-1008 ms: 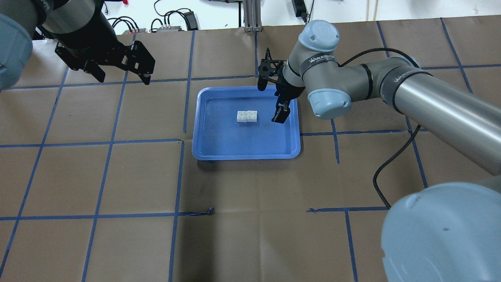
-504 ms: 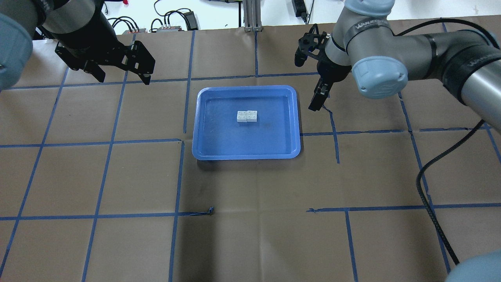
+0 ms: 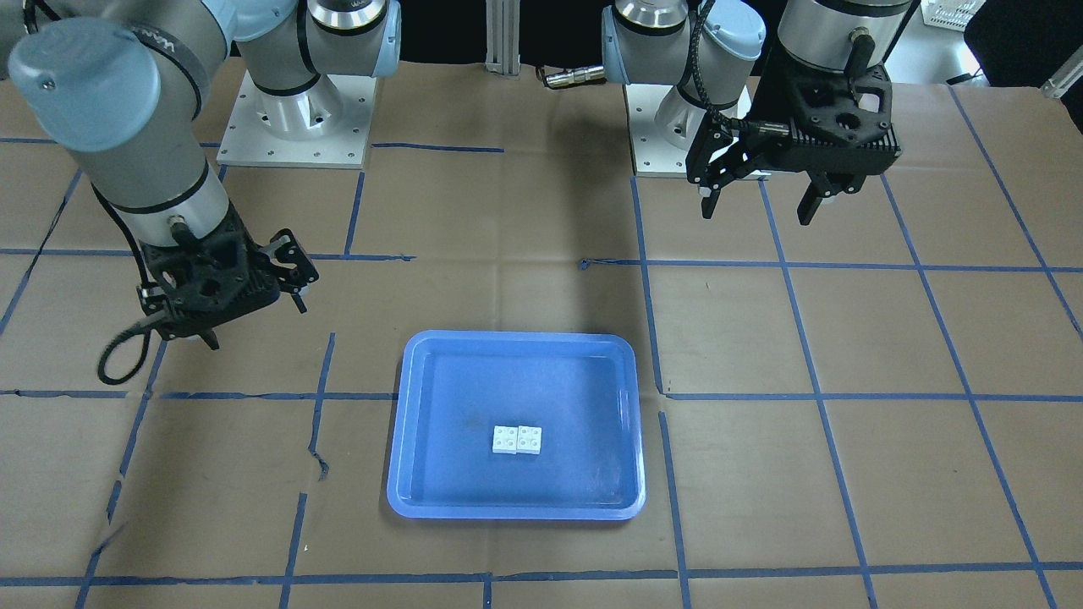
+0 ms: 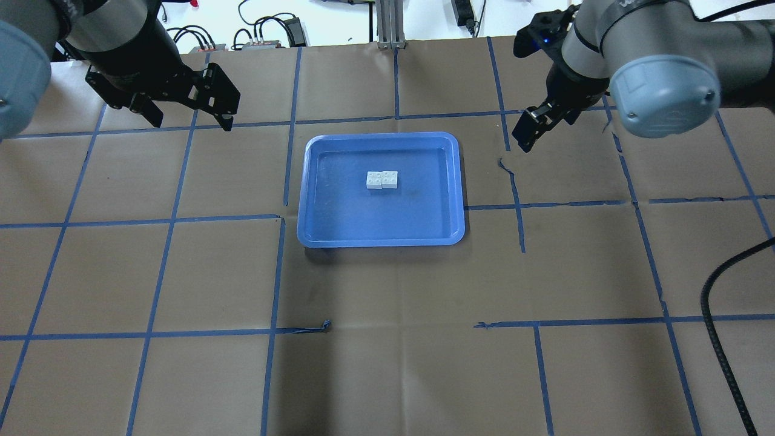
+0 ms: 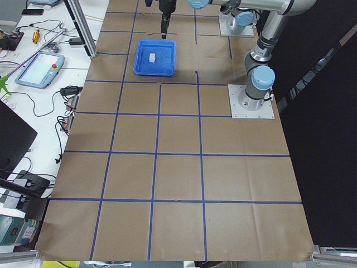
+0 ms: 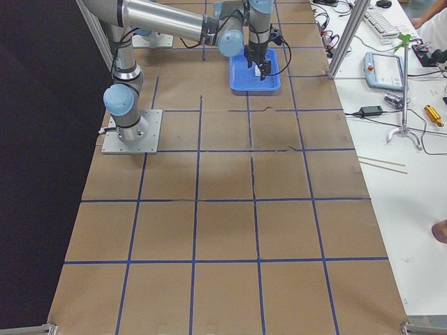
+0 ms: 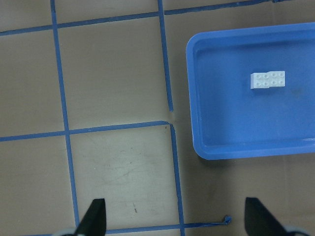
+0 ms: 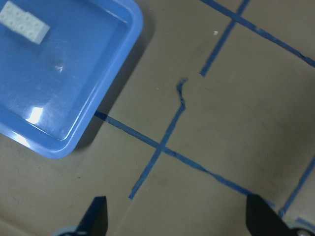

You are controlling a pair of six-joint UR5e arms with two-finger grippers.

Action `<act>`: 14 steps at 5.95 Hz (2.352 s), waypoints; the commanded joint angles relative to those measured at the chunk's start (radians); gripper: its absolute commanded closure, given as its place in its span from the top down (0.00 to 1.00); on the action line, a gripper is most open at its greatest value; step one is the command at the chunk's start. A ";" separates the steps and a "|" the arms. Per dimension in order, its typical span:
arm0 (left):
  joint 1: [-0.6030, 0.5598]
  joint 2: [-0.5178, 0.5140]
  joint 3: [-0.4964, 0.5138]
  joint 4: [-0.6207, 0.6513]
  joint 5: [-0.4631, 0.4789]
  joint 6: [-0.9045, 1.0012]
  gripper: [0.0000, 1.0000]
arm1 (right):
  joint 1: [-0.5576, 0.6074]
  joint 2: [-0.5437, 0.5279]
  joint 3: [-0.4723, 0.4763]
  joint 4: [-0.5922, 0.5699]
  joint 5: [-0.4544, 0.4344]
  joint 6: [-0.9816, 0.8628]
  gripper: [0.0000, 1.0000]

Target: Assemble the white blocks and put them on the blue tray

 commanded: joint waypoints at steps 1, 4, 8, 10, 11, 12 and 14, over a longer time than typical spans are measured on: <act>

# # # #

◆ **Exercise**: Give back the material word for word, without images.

◆ **The answer**:
-1008 ms: 
-504 ms: 
+0 ms: 
+0 ms: 
+0 ms: 
+0 ms: 
+0 ms: 
+0 ms: 

You are controlling a pair of six-joint UR5e arms with two-finger grippers.

Action `<act>`: 14 steps at 5.95 Hz (2.352 s), waypoints; the commanded joint angles relative to those measured at the chunk's start (radians); gripper: its absolute commanded closure, given as its place in its span from the top down (0.00 to 1.00); on the action line, a gripper is most open at its greatest value; step one is the command at the chunk's start. A ";" separates the steps and a "|" the arms. Per dimension in order, its typical span:
arm0 (left):
  joint 1: [-0.6030, 0.5598]
  joint 2: [-0.5178, 0.5140]
  joint 3: [-0.4964, 0.5138]
  joint 4: [-0.6207, 0.6513]
  joint 5: [-0.4631, 0.4789]
  joint 6: [-0.9045, 1.0012]
  gripper: [0.0000, 1.0000]
arm1 (right):
  joint 1: [-0.5576, 0.6074]
  joint 2: [-0.5437, 0.5279]
  joint 3: [-0.4723, 0.4763]
  joint 4: [-0.5922, 0.5699]
  joint 5: [-0.4544, 0.4344]
  joint 6: [-0.9816, 0.8628]
  gripper: [0.0000, 1.0000]

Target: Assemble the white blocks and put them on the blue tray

 commanded: joint waypoints at steps 1, 4, 8, 10, 11, 12 and 14, over a longer time than typical spans are measured on: <act>

The exercise is finished and nothing remains.